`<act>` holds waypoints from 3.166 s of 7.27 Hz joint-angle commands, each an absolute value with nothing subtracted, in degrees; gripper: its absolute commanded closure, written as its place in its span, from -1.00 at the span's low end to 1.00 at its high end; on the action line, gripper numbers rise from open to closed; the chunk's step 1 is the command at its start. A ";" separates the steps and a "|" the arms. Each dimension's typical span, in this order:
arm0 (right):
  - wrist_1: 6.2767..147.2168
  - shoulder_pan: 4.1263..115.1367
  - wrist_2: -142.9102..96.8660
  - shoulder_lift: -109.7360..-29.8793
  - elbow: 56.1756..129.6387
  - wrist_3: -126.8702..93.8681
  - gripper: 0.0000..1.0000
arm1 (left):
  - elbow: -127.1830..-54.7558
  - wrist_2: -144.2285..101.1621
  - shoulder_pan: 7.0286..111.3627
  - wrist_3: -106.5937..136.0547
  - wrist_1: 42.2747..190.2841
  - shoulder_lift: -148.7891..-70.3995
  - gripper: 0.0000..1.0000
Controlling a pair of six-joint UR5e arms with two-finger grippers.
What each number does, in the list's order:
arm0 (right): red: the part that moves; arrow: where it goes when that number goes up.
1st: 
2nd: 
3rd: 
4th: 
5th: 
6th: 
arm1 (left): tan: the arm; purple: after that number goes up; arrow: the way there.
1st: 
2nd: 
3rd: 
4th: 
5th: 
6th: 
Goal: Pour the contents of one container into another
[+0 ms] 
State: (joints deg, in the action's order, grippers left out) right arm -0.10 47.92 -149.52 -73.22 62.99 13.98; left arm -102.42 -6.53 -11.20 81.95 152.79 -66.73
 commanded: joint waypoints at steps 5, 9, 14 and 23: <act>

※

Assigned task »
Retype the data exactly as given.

Written response »
`<act>` holds waypoints from 3.166 s of 7.27 Hz joint-angle commands, each an absolute value with nothing subtracted, in degrees; gripper: its absolute commanded closure, written as its place in its span, from -1.00 at the span's low end to 1.00 at its high end; on the action line, gripper numbers rise from open to closed; the chunk's step 1 is the command at its start. A ";" separates the steps and a "|" the arms. Each dimension's typical span, in this order:
arm0 (right):
  - wrist_1: 6.2767..147.2168
  - shoulder_pan: 4.1263..115.1367
  - wrist_2: -142.9102..96.8660
  - shoulder_lift: -109.7360..-29.8793
  - elbow: 56.1756..129.6387
  - wrist_3: -126.8702..93.8681
  - gripper: 0.0000..1.0000
arm1 (left):
  - elbow: -127.1830..-54.7558
  - wrist_2: -144.2285..101.1621
  - shoulder_pan: 7.0286..111.3627
  - wrist_3: -106.5937..136.0547
  - wrist_1: 42.2747..190.2841
  - shoulder_lift: -148.7891..-70.3995
  - gripper: 0.0000..1.0000
Controlling a pair of six-joint UR5e arms with two-finger grippers.
What each number does, in the list's order:
arm0 (right): red: the part that moves; arrow: where it goes when that number goes up.
1st: 
2nd: 
3rd: 
4th: 
5th: 
6th: 
arm1 (left): tan: the arm; purple: after that number goes up; arrow: the way there.
1st: 
2nd: 
3rd: 
4th: 
5th: 
6th: 
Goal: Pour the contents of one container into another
[+0 ms] 
State: (joints deg, in the action's order, grippers left out) right arm -0.10 47.92 -149.52 -73.22 62.99 13.98; left arm -102.42 -6.53 -11.20 81.95 152.79 -66.73
 commanded: joint waypoints at steps 5, 9, 14 and 23: <act>

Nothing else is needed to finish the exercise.